The trial court considered his criminal history and found his convictions "increasing in seriousness." The court noted his criminal history dating back to 1997, which included at least three prior domestic violence convictions and three prison terms. The court acknowledged that before the current offenses Bennett "spent at least close to eight years being crime-free, except for [a] driving on a suspended license offense." Nonetheless, the court stated it did not believe the low term was justified given the "lack of any mitigating circumstances."

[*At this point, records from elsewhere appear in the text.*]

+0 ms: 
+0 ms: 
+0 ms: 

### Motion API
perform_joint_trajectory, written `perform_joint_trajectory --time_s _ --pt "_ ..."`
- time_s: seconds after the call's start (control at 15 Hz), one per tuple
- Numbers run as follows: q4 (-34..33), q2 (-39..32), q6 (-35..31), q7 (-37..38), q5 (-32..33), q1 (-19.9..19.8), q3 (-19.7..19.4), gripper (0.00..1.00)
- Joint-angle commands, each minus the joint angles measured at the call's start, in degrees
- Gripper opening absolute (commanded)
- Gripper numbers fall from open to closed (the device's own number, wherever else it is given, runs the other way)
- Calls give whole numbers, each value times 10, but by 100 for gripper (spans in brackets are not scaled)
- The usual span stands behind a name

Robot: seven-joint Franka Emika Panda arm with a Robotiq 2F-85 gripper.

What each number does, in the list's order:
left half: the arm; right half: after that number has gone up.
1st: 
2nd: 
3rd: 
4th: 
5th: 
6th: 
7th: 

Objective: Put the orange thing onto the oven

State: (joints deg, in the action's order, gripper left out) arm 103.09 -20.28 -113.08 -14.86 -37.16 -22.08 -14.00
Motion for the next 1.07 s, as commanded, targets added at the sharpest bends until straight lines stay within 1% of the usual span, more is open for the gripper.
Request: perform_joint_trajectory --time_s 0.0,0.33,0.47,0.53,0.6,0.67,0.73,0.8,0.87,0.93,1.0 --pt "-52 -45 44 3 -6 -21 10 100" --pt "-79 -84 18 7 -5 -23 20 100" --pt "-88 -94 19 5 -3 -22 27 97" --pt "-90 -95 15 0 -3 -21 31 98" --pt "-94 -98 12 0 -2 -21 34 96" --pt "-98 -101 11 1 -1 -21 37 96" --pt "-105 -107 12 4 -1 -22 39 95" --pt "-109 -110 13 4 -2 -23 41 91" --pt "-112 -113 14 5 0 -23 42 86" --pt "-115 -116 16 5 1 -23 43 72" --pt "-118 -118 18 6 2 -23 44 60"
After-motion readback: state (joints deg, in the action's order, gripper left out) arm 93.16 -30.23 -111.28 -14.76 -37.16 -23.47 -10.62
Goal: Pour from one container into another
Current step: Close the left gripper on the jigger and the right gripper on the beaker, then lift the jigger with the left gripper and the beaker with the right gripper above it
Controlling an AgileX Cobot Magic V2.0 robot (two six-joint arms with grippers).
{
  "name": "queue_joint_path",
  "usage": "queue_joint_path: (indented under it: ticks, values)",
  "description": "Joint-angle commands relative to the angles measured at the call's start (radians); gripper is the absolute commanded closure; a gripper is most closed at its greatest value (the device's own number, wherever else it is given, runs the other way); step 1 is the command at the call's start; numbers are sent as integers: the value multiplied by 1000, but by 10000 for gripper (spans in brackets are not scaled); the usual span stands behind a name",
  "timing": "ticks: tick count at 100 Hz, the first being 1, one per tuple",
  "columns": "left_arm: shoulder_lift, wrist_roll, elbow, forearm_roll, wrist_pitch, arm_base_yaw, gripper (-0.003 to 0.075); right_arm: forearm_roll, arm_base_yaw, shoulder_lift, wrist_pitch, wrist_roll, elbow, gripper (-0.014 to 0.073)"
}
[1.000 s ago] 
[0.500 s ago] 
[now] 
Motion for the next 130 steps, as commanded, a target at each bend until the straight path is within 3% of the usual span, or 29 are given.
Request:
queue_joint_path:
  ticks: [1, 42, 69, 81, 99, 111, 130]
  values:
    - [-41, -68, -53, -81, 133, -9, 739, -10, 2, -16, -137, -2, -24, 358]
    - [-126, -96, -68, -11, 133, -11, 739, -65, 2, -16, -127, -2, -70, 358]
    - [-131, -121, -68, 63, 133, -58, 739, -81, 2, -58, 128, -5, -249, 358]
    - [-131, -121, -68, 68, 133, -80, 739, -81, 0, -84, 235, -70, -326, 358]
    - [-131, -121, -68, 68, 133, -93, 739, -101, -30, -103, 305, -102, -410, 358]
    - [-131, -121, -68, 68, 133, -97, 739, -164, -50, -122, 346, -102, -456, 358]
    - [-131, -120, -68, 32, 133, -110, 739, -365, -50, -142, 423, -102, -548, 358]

The trial court sentenced Bennett to a total of six years four months. In the domestic violence case, Bennett was sentenced on count 1 to the midterm of three years (deemed the principal count) and on count 6 to one year (1/3 of the midterm). In the carjacking case, he was sentenced on count 1 to one year eight months (1/3 of the midterm), on count 2 to 180 days (stayed pursuant to § 654), and on count 3 to eight months (1/3 of the midterm). The court found true the section 12022.1 enhancement but, as requested by Bennett, struck the enhancement. In imposing this sentence, the court largely adopted Bennett's suggested sentence, except that it declined to impose the two-year low term on count 1 in the domestic violence case, instead imposing the three-year midterm. Bennett timely appealed.
DISCUSSION
I.
Sufficiency of the Evidence
Bennett contends the evidence was insufficient to support the carjacking conviction and one of the convictions for domestic violence battery causing traumatic condition (count 6). We disagree.
A. Standard of Review
On a challenge to the sufficiency of the evidence, "we review the entire record in the light most favorable to the judgment to determine whether it contains substantial evidence-that is, evidence that is reasonable, credible, and of solid value-from which a reasonable trier of fact could find the defendant guilty beyond a reasonable doubt. [Citation.] We presume every fact in support of the judgment the trier of fact could have reasonably deduced from the evidence. [Citation.] If the circumstances reasonably justify the trier of fact's findings, reversal of the judgment is not warranted simply because the circumstances might also reasonably be reconciled with a contrary finding. [Citation.] 'A reviewing court neither reweighs evidence nor reevaluates a witness's credibility.'" (People v. Albillar (2010) 51 Cal.4th 47, 60.) In other words, "'the power of an appellate court begins and ends with the determination as to whether there is any substantial evidence, contradicted or uncontradicted, which will support the finding of fact.'" (People v. Lagunas (2023) 97 Cal.App.5th 996, 1007.)
B. Carjacking
Bennett argues there was no substantial evidence that he formed the intent to take the car before using force or fear to do so.
"A conviction for carjacking requires proof that (1) the defendant took a vehicle that was not his or hers (2) from the immediate presence of a person who possessed the vehicle or was a passenger in the vehicle (3) against that person's will (4) by using force or fear and (5) with the intent of temporarily or permanently depriving the person of possession of the vehicle." (People v. Magallanes (2009) 173 Cal.App.4th 529, 534; § 215, subd. (a).)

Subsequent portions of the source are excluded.